За этою «комнатою занятий» Вольфганга находится такой же величины другая — с кукольным театром... Этот «кукольный театр» был ему подарен... Сделан он из тонкого, оклеенного бумагою, дерева или склеен из толстого картона,— я не разобрал. Но он очень велик, сделан с большим мастерством и большою подробностью, и на нем, очевидно, Вольфганг делал постоянно «представления» для себя. По нему можно судить, что Гете был чрезвычайно привязан к сценическому искусству и не мог обходиться без него, даже сидя дома или в каникулярные приезды в родительское гнездо.

Вот и все...

Деревянный стул перед письменным столом, как и комод в «чайной фрау Гете» и вообще вся мебель — деревянная, толстая, широкая, где возможно,— «пузатых», выпуклых форм. И, глядя на нее, без труда немного укорачиваешь и обделываешь мысленно мебель в «мамашиных комнатах» раннего детства, и тогда узнаешь в ней все «родное», «былое»...
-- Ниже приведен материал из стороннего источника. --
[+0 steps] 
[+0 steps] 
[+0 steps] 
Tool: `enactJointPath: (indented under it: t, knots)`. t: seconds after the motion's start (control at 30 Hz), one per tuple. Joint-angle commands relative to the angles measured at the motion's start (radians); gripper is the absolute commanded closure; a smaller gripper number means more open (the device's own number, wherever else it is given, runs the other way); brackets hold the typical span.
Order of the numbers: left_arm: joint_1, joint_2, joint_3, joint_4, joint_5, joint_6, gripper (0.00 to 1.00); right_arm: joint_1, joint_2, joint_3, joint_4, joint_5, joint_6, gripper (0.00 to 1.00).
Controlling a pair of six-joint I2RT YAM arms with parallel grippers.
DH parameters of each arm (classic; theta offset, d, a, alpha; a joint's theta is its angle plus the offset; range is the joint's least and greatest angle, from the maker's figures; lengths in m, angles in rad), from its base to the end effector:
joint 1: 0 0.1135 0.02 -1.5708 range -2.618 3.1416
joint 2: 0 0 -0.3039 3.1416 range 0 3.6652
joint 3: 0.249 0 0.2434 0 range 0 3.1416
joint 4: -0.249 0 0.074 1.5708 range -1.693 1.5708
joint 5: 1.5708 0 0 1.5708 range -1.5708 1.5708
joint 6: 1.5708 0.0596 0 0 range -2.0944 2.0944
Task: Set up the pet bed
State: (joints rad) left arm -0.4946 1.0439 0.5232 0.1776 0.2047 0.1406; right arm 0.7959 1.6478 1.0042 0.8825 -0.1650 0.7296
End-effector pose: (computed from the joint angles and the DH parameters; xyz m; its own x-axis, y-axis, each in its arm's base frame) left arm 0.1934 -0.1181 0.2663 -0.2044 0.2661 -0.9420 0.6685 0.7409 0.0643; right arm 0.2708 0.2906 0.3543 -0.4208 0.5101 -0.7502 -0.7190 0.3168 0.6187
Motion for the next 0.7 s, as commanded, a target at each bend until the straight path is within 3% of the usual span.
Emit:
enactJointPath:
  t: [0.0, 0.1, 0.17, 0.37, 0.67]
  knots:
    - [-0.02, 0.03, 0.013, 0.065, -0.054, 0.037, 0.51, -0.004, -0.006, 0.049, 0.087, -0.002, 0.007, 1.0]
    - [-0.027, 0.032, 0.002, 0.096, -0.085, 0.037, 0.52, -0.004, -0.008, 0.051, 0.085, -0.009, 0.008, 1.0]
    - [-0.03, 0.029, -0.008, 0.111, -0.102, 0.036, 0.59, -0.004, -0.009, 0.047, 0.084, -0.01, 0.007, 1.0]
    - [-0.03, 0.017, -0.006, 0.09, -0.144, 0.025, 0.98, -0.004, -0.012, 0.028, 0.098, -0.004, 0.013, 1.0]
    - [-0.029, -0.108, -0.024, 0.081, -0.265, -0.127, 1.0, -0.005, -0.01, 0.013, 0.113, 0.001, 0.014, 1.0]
«Так жили» вообще люди «того времени»...

При доме Гете,— перейдя маленький полудворик, полусадик,— «музей Гете»... Здесь портреты и мраморные бюсты Гете и его великих литературных современников, его друзей, его отца, матери, герцога и. герцогини Веймарских, при которых он провел вторую половину жизни. Интереснейшее здесь — две маски с лица Гете, слепок кисти его руки и его. волосы, волосы (не седые) — льняного цвета.

Этого не представляешь себе, глядя на его портреты в книгах и на гравюрах. Кисть руки — некрасивая, толстая, с толстыми и тоже некрасивыми пальцами; без тени изящества и «выгиба». Маски с лица, передающие, конечно, мельчайшие подробности, неуловимые в портретах и изваяниях,— дают замечательно римский очерк лица, как мы знаем римлян по массе мраморов и по монетам... Лицо надменное, высокомерное и холодное; линия рта — дугою кверху, с опущенными углами рта; нос, лоб, строение костей, отсутствие мясистости в щеках, все мелочи, вся пластика дают характерный образец римлянина времени конца республики... И ни капли «грека», как равно и ни капли «германца».
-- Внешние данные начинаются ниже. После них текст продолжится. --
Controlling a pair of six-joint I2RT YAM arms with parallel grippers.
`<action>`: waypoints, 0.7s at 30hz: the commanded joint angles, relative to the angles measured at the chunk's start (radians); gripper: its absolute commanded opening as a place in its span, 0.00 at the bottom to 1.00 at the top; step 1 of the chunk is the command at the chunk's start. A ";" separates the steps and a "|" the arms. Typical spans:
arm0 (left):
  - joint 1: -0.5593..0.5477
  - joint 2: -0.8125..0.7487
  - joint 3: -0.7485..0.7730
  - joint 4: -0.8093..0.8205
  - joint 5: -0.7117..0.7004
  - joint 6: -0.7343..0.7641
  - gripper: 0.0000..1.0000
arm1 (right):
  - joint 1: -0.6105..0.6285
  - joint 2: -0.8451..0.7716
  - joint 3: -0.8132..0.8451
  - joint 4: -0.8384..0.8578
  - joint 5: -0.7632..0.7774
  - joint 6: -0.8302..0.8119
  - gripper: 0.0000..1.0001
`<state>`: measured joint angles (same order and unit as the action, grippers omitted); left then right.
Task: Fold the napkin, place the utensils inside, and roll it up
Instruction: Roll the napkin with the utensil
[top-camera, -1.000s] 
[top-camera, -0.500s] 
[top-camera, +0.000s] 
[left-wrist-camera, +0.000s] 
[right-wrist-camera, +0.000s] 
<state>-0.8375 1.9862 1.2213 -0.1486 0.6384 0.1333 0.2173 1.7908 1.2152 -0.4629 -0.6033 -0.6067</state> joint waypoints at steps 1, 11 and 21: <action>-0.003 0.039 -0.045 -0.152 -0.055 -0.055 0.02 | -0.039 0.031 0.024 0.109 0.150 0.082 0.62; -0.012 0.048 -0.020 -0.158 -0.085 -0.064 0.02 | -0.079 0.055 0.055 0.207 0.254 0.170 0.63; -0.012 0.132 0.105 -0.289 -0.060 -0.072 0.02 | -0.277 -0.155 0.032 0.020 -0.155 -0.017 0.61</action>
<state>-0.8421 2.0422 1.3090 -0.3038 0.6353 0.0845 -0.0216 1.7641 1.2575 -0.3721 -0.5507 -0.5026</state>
Почему это и как это произошло,— не знаю. Бюст отца Гете — до чрезвычайности германский, вульгарно-германский; мать, с которою он имеет на портретах (но не на статуях!) разительное сходство, на самом деле дает сходство только передней части лица, великолепного строения глазных впадин, лба и рта. «Живой портрет матери»,— скажешь о Вольфганге. Но скажешь, пока не взглянул на портрет матери в скульптуре, где даны боковые части лица, дана голова и шея: тут во «фрау Гете» узнаешь типичную немку, зажиточного, спокойного вида, твердую, уверенную, превосходную хозяйку и домоводку прежде и выше всего. «Нет, это не Гете»,— думаешь тогда.

Откуда же Вольфганг?

Из небес. Хотя он и сказал о себе: «Здравый смысл и практичность у меня от отца, а любовь к песням и сказкам — от матери,— но, думается, главное в Гете было не наследственное, а то «третье», Бог весть откуда являющееся во всякого ребенка, что не имеет в себе нимало материнского, нимало отцовского и что обычно растет потом с необыкновенным упорством и силою.

Часто это бывает порок, преступление.

В Вольфганге это был гений, осветивший всю землю.

Благословенно его имя... благословенно для всех народов.